Queen Shares Unreleased Track Featuring Freddie Mercury's Vocals for Charity
Music

The legendary rock band releases a never-heard-before track called 'Let Me in Your Heart Again' for Coca-Cola's RED campaign to help fight AIDS, tuberculosis and malaria.

AceShowbiz - Queen uses one of their songs to help fight AIDS. The legendary rock band has made a previously-unreleased song called "Let Me in Your Heart Again" available on iTunes for Coca-Cola's RED campaign to benefit the Global Fund, which fights AIDS, tuberculosis and malaria.

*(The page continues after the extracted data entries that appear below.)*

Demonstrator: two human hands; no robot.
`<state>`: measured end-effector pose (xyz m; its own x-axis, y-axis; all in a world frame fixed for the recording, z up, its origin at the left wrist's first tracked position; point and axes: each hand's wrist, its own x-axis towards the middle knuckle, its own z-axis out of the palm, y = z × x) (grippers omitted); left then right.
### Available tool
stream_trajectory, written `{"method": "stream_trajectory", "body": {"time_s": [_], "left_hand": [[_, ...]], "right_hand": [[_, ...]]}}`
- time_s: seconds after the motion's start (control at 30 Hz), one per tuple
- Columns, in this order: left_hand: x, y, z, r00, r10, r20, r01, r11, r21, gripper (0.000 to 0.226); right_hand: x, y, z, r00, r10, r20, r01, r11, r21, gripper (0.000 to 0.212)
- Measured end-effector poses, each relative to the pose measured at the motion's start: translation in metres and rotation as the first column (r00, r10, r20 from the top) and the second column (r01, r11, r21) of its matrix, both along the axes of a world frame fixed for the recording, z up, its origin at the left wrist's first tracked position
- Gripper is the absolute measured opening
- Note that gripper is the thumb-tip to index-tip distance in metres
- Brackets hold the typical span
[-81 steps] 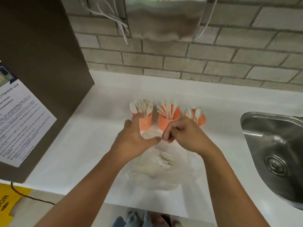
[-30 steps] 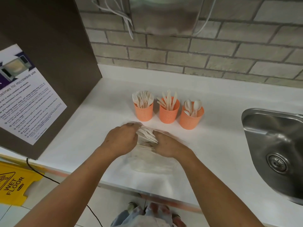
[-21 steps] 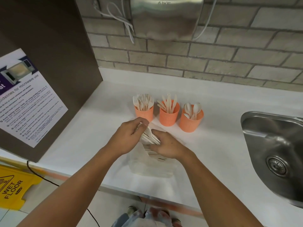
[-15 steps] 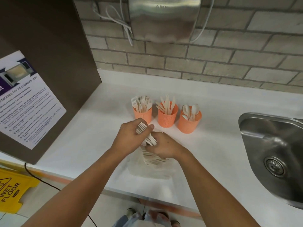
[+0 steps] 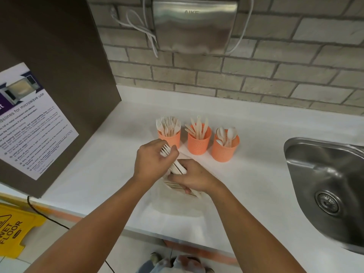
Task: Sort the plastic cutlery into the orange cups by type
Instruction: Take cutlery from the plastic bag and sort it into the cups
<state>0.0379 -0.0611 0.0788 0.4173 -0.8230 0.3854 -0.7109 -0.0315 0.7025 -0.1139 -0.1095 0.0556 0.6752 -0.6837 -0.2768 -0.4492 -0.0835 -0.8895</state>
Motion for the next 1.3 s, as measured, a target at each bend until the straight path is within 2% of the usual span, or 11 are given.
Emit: {"method": "stream_trajectory", "body": {"time_s": [0.1,0.27,0.37,0.47,0.57,0.73,0.97,1.07,1.17,1.23,1.3], "left_hand": [[0.005,-0.005,0.009,0.998,0.055,-0.008,-0.055,0.998,-0.005,0.041],[-0.001,-0.003,0.013,1.000,-0.028,0.001,0.028,0.995,0.093,0.010],[-0.010,0.003,0.016,0.993,-0.098,0.069,0.093,0.993,0.067,0.027],[-0.012,0.004,0.018,0.983,-0.134,0.126,0.131,0.991,0.030,0.024],[-0.012,0.000,0.026,0.958,-0.195,0.213,0.176,0.979,0.103,0.034],[-0.012,-0.003,0.034,0.968,-0.222,0.115,0.208,0.970,0.123,0.024],[-0.015,-0.015,0.034,0.974,-0.201,0.106,0.193,0.977,0.088,0.016],[-0.014,-0.020,0.039,0.948,-0.231,-0.220,0.247,0.968,0.045,0.013],[-0.016,-0.024,0.045,0.759,-0.190,-0.622,0.214,0.976,-0.038,0.012],[-0.017,-0.028,0.043,0.704,-0.165,-0.690,0.248,0.969,0.021,0.035],[-0.017,-0.032,0.036,0.736,-0.163,-0.657,0.331,0.933,0.139,0.039]], "right_hand": [[-0.008,0.001,-0.008,1.000,-0.007,-0.026,0.005,0.998,-0.067,0.017],[-0.012,0.004,-0.012,0.993,-0.114,0.032,0.116,0.990,-0.078,0.021],[-0.011,0.005,-0.007,0.986,-0.139,0.089,0.149,0.982,-0.115,0.019],[-0.013,0.006,-0.007,0.963,-0.223,0.152,0.248,0.952,-0.179,0.012],[-0.014,0.006,-0.005,0.947,-0.257,0.191,0.288,0.945,-0.154,0.008],[-0.013,0.003,-0.005,0.916,-0.327,0.233,0.365,0.919,-0.145,0.015],[-0.011,-0.005,0.003,0.892,-0.331,0.308,0.399,0.897,-0.192,0.017],[-0.010,-0.008,0.007,0.914,-0.297,0.278,0.359,0.909,-0.211,0.009],[-0.010,-0.010,0.019,0.917,-0.289,0.277,0.317,0.946,-0.063,0.020],[-0.009,-0.014,0.028,0.911,-0.317,0.262,0.285,0.946,0.152,0.030],[-0.008,-0.019,0.033,0.920,-0.300,0.252,0.231,0.935,0.269,0.027]]}}
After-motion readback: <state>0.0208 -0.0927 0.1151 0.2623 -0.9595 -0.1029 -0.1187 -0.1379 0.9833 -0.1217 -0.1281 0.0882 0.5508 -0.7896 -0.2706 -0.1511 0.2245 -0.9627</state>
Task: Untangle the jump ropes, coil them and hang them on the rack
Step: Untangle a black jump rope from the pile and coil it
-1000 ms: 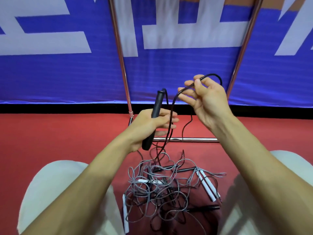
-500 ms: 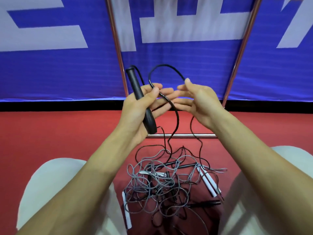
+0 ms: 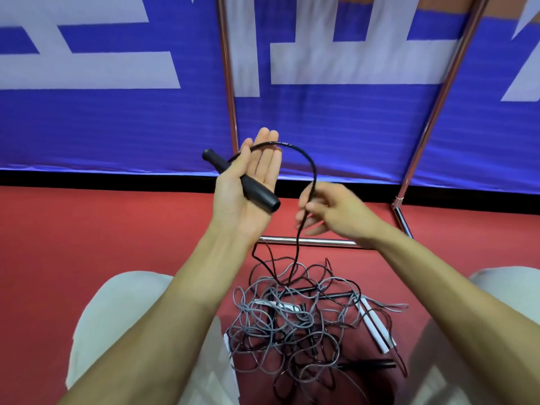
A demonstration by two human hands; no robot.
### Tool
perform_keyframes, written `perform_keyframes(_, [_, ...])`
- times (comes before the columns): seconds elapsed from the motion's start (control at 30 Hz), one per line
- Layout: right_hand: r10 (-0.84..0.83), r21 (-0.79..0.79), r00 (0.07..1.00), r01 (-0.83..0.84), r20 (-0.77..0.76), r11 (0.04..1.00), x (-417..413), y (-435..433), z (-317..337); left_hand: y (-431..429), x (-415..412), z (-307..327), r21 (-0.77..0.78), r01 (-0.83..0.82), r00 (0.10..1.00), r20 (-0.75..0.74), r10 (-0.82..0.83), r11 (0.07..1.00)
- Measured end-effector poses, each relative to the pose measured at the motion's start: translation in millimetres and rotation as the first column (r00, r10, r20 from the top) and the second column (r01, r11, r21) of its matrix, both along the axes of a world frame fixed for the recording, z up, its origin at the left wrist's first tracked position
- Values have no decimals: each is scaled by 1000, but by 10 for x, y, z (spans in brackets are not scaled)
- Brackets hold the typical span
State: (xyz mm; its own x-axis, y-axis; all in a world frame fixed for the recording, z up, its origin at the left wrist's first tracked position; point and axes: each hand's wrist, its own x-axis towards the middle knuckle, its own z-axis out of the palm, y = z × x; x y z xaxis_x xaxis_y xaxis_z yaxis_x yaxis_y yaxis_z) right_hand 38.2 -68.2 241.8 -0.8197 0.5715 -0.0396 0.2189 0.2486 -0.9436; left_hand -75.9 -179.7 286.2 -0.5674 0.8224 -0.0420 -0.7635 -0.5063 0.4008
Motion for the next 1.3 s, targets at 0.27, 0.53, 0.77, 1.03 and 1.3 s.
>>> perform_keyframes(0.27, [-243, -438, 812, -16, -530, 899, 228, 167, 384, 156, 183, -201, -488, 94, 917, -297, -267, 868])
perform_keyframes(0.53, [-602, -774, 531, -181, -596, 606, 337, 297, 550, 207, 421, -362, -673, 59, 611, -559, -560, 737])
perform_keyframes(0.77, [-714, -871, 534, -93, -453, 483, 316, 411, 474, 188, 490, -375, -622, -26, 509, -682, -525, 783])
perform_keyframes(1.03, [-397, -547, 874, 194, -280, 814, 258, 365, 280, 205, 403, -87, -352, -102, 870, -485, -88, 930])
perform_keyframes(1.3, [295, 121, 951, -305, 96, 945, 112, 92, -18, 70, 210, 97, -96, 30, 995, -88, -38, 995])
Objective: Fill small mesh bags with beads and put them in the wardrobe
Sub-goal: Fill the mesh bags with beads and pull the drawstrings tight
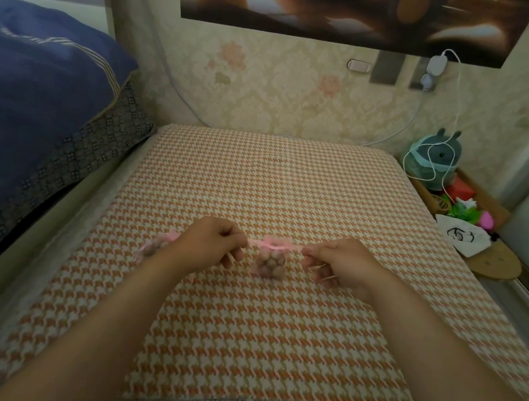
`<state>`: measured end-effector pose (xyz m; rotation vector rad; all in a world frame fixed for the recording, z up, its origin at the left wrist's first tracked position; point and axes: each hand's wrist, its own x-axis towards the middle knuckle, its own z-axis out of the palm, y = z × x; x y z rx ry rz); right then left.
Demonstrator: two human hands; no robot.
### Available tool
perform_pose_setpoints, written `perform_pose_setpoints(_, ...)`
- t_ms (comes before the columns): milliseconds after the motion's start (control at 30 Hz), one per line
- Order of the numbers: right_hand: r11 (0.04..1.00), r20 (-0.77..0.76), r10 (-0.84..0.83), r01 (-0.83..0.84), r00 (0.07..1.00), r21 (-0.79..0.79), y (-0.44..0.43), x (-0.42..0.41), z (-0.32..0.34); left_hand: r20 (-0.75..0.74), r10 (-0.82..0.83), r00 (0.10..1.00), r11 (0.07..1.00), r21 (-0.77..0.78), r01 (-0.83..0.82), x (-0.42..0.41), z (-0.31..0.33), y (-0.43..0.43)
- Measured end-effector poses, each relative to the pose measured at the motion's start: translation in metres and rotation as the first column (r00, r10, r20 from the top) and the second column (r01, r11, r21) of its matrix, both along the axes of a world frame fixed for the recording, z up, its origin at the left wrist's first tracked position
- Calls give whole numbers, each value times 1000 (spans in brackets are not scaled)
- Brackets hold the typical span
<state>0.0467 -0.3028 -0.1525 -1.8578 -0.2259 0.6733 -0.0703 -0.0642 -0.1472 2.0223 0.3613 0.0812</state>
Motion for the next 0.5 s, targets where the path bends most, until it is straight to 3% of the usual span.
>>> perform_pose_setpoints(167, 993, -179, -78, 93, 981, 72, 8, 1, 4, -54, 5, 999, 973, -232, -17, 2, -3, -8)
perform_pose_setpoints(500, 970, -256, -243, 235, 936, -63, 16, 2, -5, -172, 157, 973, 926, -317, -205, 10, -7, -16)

Remixed by William Orbit, the song features the vocals from Queen's frontman Freddie Mercury who died form AIDS-related causes in 1991. "It's been 23 years since the world lost our beloved Freddie Mercury," guitarist Brian May said in a statement.

"We've made extraordinary progress in the fight against AIDS in that time. But we cannot simply rest on the fact that the treatment is available. We must ensure that it is provided. [Roger Taylor] and I are proud to lend this rediscovered song to the RED campaign, in the hope that Freddie's powerful voice can inspire the world yet again," he added.

"Let Me in Your Heart Again" was originally recorded while Queen was working on their 1984 album, "The Works". "It somehow didn't get used, or it didn't get finished, I guess, and it just got put aside and forgotten," Taylor told Billboard.

"I think Brian discovered it again, and I'd completely forgotten about it, I have to say. So we did a little work on it. We did a few backing vocals on it and there it is, with all of the original instruments and the rhythm section and guitar as it was recorded at the time. That was a nice surprise for me," he explained.

"Let Me in Your Heart Again" is one of three unreleased Queen songs on "Queen Forever", which is due out on November 11. Other tracks from the set include "Love Kills" and Mercury's duet with Michael Jackson, "There Must Be More to Life Than This".